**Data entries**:
+ + +
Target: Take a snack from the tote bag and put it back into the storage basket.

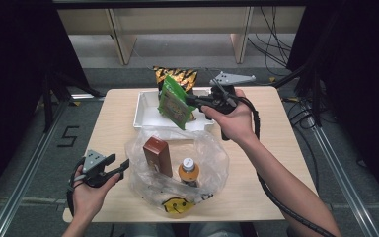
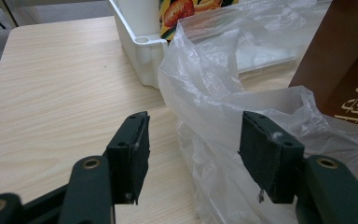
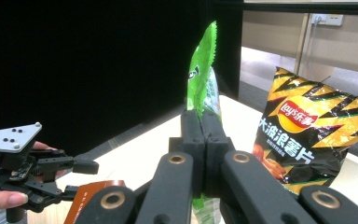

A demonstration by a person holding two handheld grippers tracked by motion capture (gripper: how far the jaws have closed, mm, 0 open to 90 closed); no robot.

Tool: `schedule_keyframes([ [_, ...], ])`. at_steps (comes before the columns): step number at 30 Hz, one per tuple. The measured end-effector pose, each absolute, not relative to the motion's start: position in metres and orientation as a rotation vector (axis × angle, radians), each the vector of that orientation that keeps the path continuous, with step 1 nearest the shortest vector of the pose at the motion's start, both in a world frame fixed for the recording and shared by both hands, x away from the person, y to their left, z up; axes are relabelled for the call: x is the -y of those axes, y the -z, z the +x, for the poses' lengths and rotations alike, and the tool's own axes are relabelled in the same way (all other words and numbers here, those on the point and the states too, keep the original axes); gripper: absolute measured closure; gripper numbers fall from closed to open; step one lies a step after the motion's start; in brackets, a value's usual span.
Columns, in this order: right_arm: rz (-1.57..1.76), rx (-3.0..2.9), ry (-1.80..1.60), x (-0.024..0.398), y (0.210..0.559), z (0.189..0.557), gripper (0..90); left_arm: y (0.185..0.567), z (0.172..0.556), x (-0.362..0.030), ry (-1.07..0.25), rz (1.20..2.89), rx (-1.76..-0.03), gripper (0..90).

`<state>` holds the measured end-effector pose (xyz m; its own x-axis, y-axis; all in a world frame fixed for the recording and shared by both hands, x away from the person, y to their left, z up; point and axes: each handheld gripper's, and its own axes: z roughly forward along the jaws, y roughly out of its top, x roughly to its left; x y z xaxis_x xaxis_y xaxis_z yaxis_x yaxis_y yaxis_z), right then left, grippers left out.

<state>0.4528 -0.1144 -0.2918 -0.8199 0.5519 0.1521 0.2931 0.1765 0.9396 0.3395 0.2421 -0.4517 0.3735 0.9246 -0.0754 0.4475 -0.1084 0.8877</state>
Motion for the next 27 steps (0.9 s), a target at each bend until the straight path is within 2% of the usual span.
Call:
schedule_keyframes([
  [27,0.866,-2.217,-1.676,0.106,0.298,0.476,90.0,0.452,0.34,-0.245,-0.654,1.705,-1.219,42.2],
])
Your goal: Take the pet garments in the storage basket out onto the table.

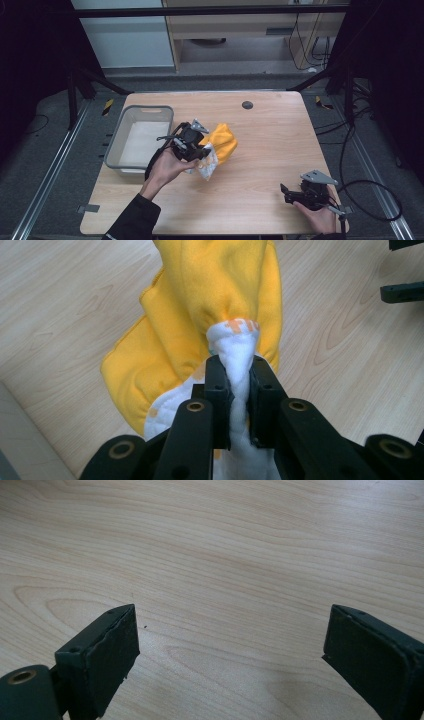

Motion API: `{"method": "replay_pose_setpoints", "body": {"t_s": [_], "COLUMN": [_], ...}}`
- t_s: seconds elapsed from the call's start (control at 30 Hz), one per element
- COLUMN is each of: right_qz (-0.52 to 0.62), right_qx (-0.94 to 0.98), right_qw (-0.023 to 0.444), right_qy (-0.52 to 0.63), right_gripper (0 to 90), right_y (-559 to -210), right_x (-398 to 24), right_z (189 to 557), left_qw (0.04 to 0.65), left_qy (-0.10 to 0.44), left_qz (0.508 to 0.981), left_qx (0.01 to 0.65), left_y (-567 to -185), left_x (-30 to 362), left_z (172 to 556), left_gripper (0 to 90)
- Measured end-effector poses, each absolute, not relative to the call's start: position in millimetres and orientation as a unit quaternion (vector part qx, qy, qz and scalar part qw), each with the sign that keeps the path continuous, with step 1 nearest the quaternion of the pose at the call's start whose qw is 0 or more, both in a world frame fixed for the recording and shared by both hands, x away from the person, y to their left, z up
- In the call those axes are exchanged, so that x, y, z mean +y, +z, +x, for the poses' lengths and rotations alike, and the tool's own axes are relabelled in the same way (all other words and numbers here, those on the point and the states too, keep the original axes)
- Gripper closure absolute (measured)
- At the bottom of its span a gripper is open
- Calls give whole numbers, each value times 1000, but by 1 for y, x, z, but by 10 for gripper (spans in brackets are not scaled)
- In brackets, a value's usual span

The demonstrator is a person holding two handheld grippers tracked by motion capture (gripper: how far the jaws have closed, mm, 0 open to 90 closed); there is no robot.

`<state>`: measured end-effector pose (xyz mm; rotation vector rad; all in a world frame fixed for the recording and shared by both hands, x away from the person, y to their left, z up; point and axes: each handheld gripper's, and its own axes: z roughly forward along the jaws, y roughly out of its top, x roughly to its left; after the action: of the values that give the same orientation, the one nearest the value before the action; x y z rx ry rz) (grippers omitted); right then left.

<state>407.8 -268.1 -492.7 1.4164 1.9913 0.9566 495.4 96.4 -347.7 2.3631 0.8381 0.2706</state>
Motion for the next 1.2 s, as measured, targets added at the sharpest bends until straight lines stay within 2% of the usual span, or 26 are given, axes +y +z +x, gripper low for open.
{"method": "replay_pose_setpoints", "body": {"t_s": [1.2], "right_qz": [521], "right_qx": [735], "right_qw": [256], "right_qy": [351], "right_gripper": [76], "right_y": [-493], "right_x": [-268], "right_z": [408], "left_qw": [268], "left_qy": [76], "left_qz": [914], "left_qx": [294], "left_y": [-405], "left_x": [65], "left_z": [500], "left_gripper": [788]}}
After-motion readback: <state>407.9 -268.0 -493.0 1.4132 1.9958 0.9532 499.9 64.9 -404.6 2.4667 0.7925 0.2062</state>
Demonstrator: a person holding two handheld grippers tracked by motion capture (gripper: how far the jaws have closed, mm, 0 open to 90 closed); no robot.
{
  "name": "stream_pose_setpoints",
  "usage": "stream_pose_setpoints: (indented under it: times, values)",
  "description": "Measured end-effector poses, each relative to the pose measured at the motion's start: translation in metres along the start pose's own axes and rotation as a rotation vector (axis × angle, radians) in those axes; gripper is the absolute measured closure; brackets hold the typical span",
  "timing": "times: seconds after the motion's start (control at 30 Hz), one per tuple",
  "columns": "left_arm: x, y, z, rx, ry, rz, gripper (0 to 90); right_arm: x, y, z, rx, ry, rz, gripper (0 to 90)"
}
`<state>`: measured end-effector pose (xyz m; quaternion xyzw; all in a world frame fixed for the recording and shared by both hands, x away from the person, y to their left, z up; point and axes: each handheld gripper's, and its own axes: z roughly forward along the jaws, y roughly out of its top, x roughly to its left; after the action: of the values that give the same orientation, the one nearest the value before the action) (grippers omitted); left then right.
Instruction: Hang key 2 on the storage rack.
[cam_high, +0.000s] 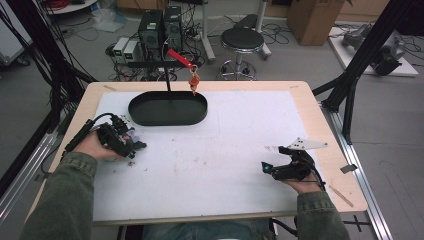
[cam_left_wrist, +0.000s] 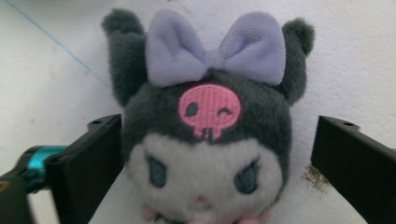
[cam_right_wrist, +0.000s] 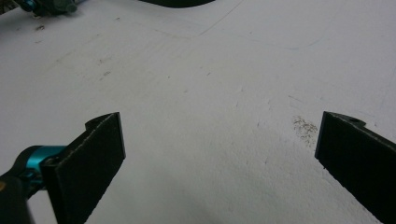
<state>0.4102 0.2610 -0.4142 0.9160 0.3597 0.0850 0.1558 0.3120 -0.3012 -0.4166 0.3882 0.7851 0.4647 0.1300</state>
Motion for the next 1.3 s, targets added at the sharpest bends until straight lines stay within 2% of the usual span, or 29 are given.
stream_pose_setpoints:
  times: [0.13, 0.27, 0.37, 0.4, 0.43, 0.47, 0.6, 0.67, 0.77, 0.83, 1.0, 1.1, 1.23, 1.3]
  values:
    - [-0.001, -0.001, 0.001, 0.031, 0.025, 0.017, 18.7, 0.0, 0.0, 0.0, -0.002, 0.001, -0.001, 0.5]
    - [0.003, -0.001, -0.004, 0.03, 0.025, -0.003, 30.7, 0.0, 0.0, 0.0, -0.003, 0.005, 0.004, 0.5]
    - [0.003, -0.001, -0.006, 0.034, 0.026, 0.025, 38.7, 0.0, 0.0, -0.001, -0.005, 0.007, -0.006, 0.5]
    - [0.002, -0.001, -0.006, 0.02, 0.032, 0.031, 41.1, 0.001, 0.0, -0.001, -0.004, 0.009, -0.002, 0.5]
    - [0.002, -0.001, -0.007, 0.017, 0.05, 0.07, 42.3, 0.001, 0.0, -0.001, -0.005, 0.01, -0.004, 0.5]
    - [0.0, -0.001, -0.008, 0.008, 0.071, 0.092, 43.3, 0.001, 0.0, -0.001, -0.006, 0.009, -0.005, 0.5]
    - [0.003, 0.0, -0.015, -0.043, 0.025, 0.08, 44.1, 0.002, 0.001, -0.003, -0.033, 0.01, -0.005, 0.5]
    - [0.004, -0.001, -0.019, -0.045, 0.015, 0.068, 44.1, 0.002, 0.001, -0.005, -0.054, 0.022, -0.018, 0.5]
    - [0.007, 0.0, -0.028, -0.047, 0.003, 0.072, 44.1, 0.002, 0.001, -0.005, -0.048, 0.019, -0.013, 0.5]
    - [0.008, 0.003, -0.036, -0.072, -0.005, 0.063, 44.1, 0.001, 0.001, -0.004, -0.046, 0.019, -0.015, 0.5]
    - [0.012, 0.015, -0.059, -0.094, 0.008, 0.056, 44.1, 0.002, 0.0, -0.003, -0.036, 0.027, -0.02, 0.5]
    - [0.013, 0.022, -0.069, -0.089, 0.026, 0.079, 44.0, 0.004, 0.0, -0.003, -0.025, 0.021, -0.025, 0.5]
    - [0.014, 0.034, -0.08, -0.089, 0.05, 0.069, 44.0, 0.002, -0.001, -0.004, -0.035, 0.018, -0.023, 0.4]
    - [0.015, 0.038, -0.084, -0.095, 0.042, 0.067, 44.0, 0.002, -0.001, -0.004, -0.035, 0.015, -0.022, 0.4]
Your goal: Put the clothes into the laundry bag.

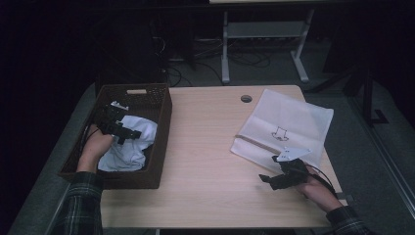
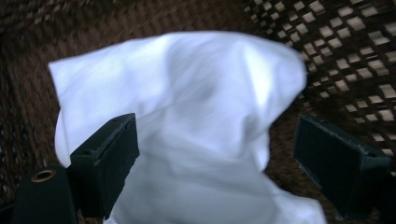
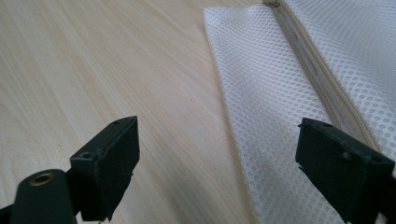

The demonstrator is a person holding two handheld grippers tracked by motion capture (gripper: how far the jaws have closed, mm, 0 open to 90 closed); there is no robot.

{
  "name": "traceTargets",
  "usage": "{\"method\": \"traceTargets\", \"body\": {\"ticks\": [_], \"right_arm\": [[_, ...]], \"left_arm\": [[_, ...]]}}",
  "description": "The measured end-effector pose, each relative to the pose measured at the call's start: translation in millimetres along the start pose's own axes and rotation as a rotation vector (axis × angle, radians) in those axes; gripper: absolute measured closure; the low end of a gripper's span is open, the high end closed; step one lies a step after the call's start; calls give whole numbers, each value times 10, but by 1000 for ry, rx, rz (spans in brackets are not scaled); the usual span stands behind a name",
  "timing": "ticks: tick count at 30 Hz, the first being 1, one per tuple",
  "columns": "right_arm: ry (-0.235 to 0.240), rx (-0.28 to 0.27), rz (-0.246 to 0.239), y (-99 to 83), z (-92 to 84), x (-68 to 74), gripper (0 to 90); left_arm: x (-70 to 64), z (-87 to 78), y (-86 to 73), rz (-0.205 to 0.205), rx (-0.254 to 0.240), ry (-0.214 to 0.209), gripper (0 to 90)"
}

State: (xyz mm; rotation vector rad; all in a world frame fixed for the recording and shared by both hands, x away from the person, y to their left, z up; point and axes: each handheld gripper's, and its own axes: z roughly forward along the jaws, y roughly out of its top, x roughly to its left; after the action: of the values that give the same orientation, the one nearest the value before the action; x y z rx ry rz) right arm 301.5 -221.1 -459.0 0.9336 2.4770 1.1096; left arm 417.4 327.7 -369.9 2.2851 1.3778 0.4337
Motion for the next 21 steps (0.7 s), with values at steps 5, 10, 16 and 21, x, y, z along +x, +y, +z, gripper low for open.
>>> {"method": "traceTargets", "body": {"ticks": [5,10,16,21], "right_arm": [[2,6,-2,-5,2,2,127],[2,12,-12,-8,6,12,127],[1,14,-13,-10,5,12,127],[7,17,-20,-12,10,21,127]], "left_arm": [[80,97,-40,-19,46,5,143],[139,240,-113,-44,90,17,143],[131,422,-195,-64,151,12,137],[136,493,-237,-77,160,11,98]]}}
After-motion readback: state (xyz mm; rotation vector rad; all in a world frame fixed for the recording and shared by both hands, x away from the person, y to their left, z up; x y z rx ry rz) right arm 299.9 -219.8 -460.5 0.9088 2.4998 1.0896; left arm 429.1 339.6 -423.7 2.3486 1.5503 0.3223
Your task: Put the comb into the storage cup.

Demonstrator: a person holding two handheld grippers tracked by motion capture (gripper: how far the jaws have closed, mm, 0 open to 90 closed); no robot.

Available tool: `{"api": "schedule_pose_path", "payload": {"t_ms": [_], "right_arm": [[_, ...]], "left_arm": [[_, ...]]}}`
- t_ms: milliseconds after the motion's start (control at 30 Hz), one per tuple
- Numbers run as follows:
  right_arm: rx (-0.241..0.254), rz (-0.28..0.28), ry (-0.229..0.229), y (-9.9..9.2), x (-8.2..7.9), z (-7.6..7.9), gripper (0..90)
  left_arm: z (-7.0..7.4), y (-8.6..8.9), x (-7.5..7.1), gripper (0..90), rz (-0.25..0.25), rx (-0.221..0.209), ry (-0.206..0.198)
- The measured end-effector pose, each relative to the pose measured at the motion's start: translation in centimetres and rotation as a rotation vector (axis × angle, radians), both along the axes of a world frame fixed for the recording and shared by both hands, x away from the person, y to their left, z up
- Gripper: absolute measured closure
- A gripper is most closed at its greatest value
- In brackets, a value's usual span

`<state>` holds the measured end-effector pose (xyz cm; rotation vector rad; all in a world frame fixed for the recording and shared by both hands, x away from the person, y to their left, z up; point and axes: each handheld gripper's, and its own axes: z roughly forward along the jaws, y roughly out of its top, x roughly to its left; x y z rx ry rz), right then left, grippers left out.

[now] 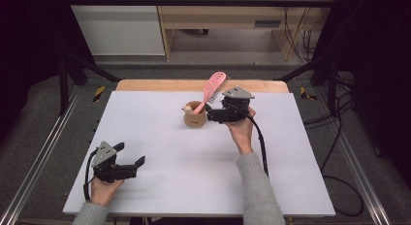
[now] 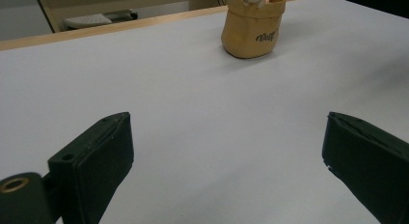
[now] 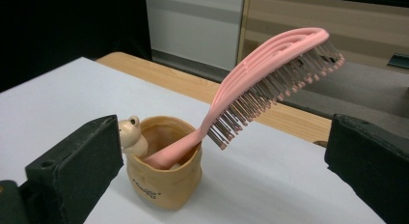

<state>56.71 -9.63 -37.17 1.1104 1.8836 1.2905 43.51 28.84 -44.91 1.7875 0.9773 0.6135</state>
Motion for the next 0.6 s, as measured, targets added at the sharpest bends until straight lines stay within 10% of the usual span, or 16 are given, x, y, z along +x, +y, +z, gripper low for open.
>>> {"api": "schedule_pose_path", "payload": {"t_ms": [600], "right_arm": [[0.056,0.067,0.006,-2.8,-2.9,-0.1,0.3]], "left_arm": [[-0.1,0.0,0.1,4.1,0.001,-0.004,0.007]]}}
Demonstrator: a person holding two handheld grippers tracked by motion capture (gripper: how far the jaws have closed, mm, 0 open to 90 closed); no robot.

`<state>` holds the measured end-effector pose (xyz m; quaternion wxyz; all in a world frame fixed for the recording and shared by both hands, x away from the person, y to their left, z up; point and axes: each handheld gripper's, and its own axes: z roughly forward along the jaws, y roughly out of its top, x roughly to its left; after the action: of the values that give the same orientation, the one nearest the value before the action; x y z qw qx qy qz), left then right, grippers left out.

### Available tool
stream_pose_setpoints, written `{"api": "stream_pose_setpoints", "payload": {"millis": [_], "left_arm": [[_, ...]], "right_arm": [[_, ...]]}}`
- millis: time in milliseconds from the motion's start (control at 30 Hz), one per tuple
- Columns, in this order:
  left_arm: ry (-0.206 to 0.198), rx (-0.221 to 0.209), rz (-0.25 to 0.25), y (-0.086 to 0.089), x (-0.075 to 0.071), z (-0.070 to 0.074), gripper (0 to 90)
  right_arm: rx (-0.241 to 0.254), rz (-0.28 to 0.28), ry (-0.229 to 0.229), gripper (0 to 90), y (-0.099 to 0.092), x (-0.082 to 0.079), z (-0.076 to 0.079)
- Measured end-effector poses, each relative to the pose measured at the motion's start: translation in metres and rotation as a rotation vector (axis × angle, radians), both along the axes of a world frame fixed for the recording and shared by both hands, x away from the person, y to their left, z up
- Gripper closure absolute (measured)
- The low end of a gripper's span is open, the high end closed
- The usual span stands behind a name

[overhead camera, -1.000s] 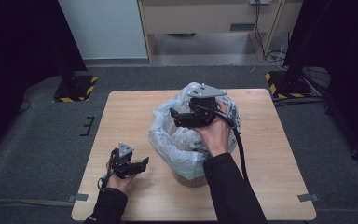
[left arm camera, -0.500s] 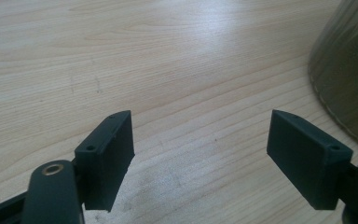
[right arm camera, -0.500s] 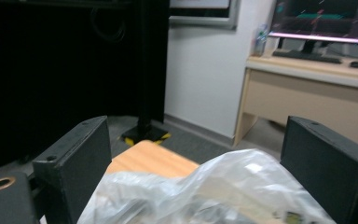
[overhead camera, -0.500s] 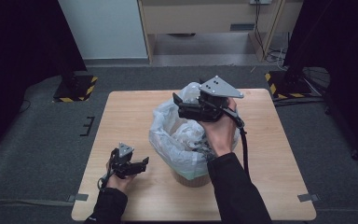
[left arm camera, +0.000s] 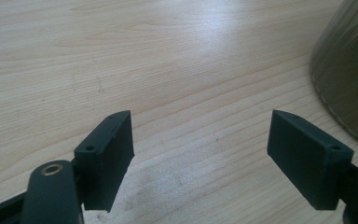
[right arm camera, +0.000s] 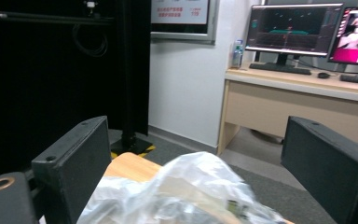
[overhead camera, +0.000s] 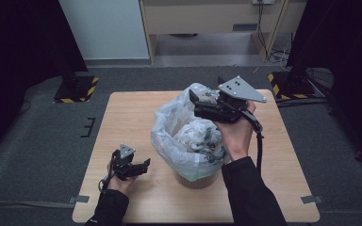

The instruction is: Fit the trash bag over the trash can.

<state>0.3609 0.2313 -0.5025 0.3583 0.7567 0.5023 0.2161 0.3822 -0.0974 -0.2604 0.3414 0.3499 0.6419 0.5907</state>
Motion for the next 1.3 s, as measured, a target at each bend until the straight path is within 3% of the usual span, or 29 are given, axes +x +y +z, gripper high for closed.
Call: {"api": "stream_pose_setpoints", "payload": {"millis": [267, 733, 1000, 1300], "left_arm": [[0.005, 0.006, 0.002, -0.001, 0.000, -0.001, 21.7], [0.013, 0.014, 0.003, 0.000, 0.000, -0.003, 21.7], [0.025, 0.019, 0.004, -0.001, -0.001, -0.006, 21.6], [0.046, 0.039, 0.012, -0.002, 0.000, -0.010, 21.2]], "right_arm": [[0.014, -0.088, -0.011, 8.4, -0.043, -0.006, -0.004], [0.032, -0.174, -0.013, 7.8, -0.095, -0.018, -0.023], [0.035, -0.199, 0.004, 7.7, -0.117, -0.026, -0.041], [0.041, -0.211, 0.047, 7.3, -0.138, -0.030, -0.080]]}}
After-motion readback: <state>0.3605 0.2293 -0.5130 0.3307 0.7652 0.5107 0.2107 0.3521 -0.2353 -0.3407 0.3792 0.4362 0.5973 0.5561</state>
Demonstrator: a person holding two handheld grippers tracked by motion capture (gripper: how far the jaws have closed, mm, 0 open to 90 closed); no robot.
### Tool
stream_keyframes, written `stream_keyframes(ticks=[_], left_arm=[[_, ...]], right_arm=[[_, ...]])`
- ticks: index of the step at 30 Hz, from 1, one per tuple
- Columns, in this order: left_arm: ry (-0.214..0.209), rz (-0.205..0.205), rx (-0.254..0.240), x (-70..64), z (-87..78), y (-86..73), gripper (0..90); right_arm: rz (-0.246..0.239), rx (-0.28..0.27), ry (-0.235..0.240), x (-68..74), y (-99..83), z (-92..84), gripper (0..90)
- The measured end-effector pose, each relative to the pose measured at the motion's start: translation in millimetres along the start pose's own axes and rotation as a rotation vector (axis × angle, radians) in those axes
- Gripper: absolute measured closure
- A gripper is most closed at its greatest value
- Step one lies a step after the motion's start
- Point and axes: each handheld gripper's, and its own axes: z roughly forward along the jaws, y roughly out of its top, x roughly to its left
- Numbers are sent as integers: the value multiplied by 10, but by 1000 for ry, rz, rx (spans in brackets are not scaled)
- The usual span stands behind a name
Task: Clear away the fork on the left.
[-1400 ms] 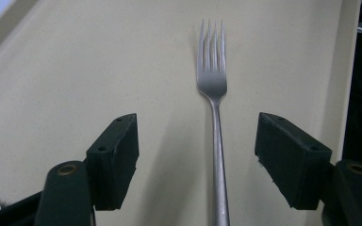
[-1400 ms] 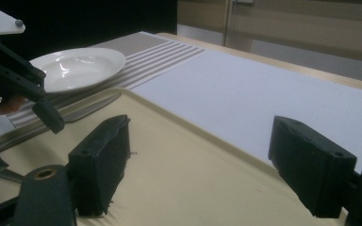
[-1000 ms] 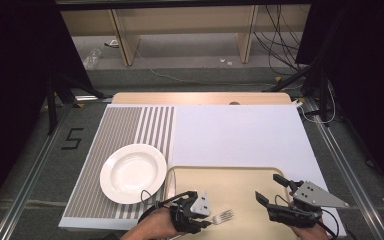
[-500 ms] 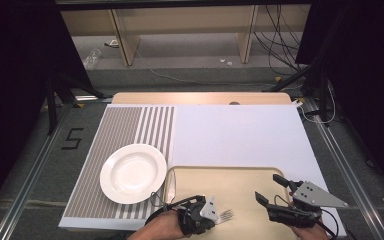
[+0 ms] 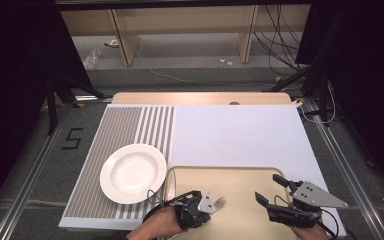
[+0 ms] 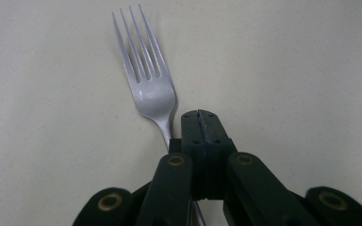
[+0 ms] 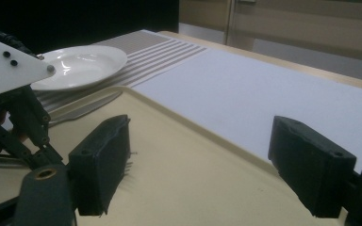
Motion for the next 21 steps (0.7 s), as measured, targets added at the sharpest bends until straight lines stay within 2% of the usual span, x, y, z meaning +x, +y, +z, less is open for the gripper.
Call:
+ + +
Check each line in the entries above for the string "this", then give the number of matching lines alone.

3